Some Egyptian soldiers were abused because they served another nation. The word “country” was mentioned to them. They answered by pointing to their own genitals, saying: “Wherever this goes, there is my country”.

         If man, as an individual, should not be a mere reflection of the State, it would be worse for him to be a reflection of a region, a social class, a group or a party. The anti-collectivism of Unamuno grows. The individual fate of man is the most important thing on earth, even if some doctrines deny it. The frustrated political leader of Soledad makes the following reflection about public life:

AGUSTÍN.- You wanted me to make the masses become people. You did not understand that I had to work inside a party and with a party. And a party can create nothing, it does not create anything. Only a man can create, a man, whole and alone.

         This individualism of Unamuno always disenchanted those who believed themselves to be his allies or those who thought that Unamuno had become their ally. Julián Marías says that Unamuno’s political incoherence was a result of his own personal consequence.

         He repeatedly criticised the lack of individual initiative of the Spaniard and his gregarious leanings:

In this society, formed by different groups which hate themselves without knowing who they are, I feel saddened by this savage atomism from which man cannot come out.

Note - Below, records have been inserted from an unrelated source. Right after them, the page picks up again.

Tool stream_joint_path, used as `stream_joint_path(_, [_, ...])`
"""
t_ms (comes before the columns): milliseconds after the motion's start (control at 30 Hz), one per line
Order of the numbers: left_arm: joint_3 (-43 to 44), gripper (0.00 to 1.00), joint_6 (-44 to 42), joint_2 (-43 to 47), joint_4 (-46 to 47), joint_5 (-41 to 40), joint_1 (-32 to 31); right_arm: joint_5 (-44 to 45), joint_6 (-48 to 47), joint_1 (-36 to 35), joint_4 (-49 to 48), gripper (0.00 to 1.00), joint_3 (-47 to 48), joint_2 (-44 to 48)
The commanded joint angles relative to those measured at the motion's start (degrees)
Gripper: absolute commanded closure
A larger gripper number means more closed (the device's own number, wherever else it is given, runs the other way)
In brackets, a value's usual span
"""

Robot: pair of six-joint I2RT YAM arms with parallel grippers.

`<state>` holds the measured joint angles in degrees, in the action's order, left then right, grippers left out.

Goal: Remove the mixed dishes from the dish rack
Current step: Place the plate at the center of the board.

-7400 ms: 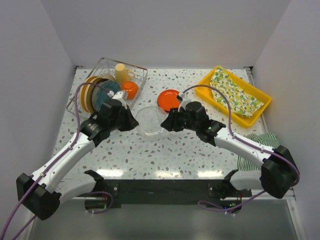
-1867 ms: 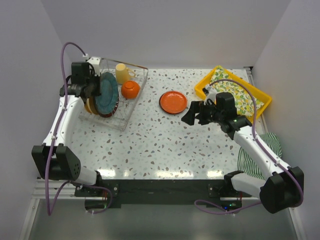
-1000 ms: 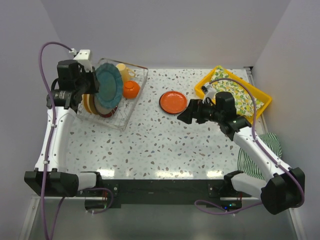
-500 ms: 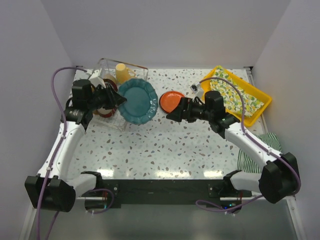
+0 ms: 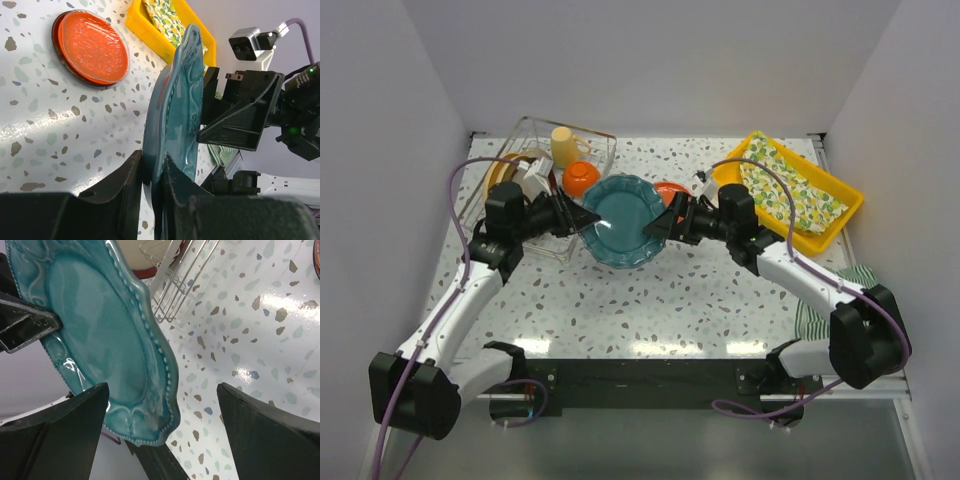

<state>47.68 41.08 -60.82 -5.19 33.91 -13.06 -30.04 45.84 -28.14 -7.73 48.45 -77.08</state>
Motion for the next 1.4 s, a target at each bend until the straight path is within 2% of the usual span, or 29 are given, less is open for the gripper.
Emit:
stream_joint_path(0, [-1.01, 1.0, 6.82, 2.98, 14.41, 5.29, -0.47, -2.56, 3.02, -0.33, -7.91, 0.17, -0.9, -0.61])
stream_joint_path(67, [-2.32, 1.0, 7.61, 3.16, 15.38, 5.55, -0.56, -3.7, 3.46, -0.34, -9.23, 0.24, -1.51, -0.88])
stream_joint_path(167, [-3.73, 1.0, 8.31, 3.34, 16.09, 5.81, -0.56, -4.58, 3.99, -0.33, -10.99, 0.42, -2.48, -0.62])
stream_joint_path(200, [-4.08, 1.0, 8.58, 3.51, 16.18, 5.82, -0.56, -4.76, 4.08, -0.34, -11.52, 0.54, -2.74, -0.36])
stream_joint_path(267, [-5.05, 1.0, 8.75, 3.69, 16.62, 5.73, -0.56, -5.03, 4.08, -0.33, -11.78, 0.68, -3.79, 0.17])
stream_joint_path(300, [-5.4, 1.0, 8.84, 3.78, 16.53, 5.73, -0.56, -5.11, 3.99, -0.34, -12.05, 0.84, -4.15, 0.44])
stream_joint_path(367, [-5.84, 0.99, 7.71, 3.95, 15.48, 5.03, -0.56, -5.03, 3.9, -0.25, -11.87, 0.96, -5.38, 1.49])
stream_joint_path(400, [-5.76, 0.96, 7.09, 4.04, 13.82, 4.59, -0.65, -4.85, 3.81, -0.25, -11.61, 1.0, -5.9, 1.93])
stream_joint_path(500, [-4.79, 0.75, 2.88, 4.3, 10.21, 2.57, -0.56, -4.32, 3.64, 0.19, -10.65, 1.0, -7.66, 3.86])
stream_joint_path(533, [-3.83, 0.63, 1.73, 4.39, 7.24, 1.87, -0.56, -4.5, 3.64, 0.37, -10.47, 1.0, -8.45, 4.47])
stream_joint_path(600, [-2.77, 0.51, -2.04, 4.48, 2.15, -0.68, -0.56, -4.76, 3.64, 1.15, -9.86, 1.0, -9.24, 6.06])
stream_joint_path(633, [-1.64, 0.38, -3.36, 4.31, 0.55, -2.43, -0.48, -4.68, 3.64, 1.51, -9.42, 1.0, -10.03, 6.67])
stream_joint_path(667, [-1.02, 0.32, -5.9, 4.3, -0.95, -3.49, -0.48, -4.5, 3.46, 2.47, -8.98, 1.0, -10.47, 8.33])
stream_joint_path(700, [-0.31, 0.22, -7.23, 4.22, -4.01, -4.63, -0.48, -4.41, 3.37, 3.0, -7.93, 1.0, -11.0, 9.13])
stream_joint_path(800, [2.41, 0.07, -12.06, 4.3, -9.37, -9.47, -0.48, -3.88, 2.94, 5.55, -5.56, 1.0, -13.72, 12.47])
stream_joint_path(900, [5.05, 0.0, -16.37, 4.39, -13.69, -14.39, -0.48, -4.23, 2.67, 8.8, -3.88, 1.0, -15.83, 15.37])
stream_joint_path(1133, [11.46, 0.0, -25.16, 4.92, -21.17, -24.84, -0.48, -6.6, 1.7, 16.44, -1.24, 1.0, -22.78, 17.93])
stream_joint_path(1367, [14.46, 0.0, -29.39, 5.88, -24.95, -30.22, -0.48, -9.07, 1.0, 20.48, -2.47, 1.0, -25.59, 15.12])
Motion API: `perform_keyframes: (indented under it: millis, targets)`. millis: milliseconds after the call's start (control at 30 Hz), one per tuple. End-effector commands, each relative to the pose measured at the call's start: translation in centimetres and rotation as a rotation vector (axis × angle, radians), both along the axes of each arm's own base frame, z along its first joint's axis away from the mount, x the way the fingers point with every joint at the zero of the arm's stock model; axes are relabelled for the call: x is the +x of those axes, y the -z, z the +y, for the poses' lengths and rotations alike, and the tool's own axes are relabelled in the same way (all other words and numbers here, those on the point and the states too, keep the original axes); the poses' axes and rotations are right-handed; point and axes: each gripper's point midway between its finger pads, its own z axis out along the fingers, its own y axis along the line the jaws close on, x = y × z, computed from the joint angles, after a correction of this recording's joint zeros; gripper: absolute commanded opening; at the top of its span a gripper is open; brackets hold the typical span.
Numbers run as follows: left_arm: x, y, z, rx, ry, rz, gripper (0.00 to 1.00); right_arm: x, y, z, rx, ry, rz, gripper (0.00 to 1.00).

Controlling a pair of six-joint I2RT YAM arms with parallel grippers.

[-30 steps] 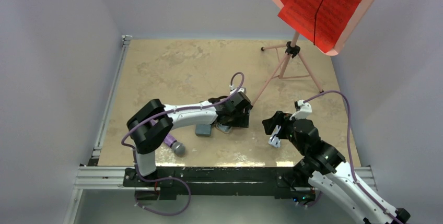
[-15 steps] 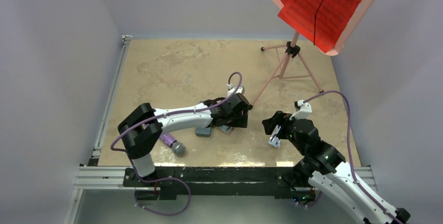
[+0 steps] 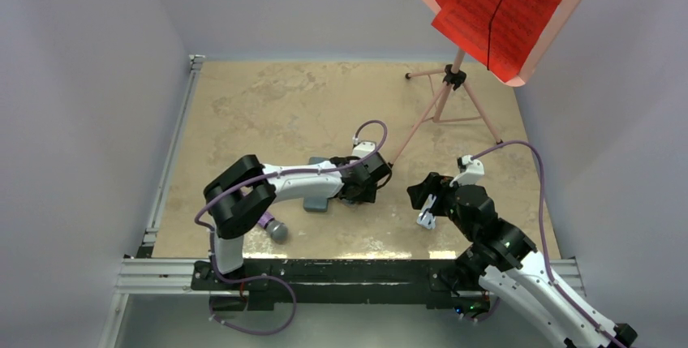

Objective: Organize the sunglasses
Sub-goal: Smooth out the folded cleaning cloth on the sunglasses case.

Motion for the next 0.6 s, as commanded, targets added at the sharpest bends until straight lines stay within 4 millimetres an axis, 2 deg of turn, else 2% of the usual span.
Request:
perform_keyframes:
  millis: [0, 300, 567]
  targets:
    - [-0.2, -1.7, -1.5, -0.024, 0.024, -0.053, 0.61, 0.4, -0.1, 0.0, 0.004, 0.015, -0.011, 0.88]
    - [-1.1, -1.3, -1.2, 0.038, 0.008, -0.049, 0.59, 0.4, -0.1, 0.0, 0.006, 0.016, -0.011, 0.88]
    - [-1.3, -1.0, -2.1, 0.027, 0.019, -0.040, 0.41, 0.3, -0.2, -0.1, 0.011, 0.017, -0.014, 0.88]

And if he does so, it is only to form committees, sub-committees, commissions, and other trifles.

         Society and its committees represent the de-personalised or impersonal life; Unamuno’s dislike of sociol­ogy was due to this extreme “personalism” of his. In the same spirit in which he said that there are no illnesses, but ill people, he believed that there were no opinions, but people who had an opinion. Even his political fights were personalised.

         The disease of Spain was, for him, this lack of individual thinking. The worst dictator is he who dictates nothing. In Glosas de la vida he affirms that opinions are framed by a minority and that this minority is constituted by the only people in the nation capable of setting a precise direction to it. This political elitism –the logical product of his conceptual individualism– did not become popular. The political activity of Unamuno was personal and sporadic, its nucleus consisting of a thematical appeal to freedom. But his mention of political freedom was only the result of his attitude regarding personal freedom. According to him, man should act by his free-will and not as per the dictates of collectivity, because the path of civilisation has been traced by the isolated individual and not by any group. He says that we should be constant in the development of this “individualisation”. We should not be afraid of criticism, because no one should be worried about the opinion of fools, (progressive, conservative, liberal or reactionary fools, as they may be). And man should also avoid the alienating classification, as he states in his essay La religión (Religion):

They want to classify me by saying: “He is a Lutheran, a Calvinist, a rationalist, a mystic or any other nickname whose meaning they do not understand, but which allows them not to think a second about the matter. And I do not want to be classified, because I, Miguel de Unamuno, as any other man who wants to have full conscience of himself, am an unique species.